● What is being asked:
Print nothing but the lines below starting at the line that holds "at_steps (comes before" and ending at the line that holds "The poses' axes", including both, each exactly as written.
*** Opening of Dataset section ***
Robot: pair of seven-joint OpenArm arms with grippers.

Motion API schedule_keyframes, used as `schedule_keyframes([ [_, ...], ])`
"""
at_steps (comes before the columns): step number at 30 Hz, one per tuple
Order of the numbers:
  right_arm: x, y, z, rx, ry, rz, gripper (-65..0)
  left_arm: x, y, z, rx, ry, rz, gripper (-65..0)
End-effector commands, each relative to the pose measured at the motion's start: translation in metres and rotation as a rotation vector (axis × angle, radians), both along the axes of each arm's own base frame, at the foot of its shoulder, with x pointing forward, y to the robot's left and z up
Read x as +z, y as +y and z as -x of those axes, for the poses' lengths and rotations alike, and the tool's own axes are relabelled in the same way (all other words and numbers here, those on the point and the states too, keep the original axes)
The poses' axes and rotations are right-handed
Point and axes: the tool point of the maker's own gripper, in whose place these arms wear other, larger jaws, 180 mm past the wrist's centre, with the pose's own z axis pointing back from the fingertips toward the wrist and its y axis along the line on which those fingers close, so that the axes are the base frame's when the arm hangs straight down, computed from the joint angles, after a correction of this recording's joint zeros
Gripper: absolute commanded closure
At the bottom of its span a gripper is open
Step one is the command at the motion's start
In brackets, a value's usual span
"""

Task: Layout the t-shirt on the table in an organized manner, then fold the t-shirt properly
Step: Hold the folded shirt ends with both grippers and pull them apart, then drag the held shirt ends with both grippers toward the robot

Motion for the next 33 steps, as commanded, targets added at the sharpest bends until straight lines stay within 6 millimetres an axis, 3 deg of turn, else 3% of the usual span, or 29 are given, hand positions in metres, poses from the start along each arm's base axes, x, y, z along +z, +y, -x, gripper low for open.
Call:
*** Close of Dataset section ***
● Answer to the exercise:
at_steps (comes before the columns): step number at 30 Hz, one per tuple
Order of the numbers:
  right_arm: x, y, z, rx, ry, rz, gripper (-65..0)
  left_arm: x, y, z, rx, ry, rz, gripper (-65..0)
End-effector commands, each relative to the pose measured at the motion's start: translation in metres and rotation as a rotation vector (axis × angle, radians), both along the axes of each arm's own base frame, at the foot of its shoulder, with x pointing forward, y to the robot's left and z up
Read x as +z, y as +y and z as -x of those axes, for the poses' lengths and rotations alike, and the tool's own axes are relabelled in the same way (all other words and numbers here, those on the point and the states too, keep the original axes)
The poses' axes and rotations are right-handed

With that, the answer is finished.